Starting at the line that contains "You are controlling", restate each line word for word through the final line of the data, keeping both ends.

***** DATA SEGMENT *****

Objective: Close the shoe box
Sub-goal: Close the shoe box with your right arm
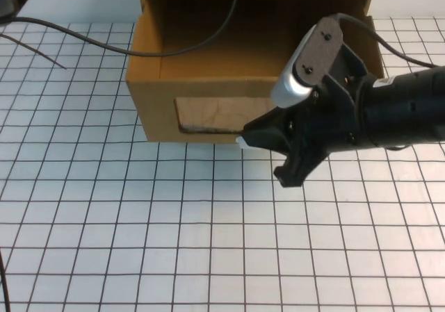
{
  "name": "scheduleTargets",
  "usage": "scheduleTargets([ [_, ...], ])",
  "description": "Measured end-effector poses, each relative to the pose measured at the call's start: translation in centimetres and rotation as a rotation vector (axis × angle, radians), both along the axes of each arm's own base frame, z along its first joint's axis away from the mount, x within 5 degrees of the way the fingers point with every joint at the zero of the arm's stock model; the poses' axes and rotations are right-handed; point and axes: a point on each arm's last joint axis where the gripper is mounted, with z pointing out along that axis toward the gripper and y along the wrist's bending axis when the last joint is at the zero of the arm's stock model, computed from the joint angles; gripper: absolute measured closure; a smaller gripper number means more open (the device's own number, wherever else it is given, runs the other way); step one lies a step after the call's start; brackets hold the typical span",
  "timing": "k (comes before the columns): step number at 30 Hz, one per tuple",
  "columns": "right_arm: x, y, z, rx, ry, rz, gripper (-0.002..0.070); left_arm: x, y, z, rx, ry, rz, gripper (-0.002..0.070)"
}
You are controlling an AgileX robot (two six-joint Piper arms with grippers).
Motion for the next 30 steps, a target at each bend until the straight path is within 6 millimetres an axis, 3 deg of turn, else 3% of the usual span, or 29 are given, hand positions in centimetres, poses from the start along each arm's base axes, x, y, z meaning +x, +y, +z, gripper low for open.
scheduleTargets([
  [12, 3.4, 1.1, 0.4, -0.013, -0.095, -0.074, 0.0689, 0.0, 0.1, 0.0, -0.004, 0.001, 0.002, 0.0677],
  [20, 7.0, 1.4, 0.0, -0.036, -0.114, -0.111, 0.0689, 0.1, 0.1, 0.0, -0.004, 0.0, 0.003, 0.0677],
  [30, 9.2, 2.3, -0.2, -0.033, -0.136, -0.135, 0.0689, 0.1, 0.0, 0.1, -0.032, 0.008, 0.001, 0.0677],
])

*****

OUTPUT FOR THIS EXERCISE =>
You are controlling an AgileX robot (two six-joint Piper arms with grippers).
Motion for the next 30 steps, a target at each bend until the straight path is within 6 millimetres an axis, 3 deg of turn, else 3% of the usual span, or 29 are given, hand positions in centimetres, poses from the start along each arm's base axes, x, y, z meaning +x, +y, +z, gripper low for open.
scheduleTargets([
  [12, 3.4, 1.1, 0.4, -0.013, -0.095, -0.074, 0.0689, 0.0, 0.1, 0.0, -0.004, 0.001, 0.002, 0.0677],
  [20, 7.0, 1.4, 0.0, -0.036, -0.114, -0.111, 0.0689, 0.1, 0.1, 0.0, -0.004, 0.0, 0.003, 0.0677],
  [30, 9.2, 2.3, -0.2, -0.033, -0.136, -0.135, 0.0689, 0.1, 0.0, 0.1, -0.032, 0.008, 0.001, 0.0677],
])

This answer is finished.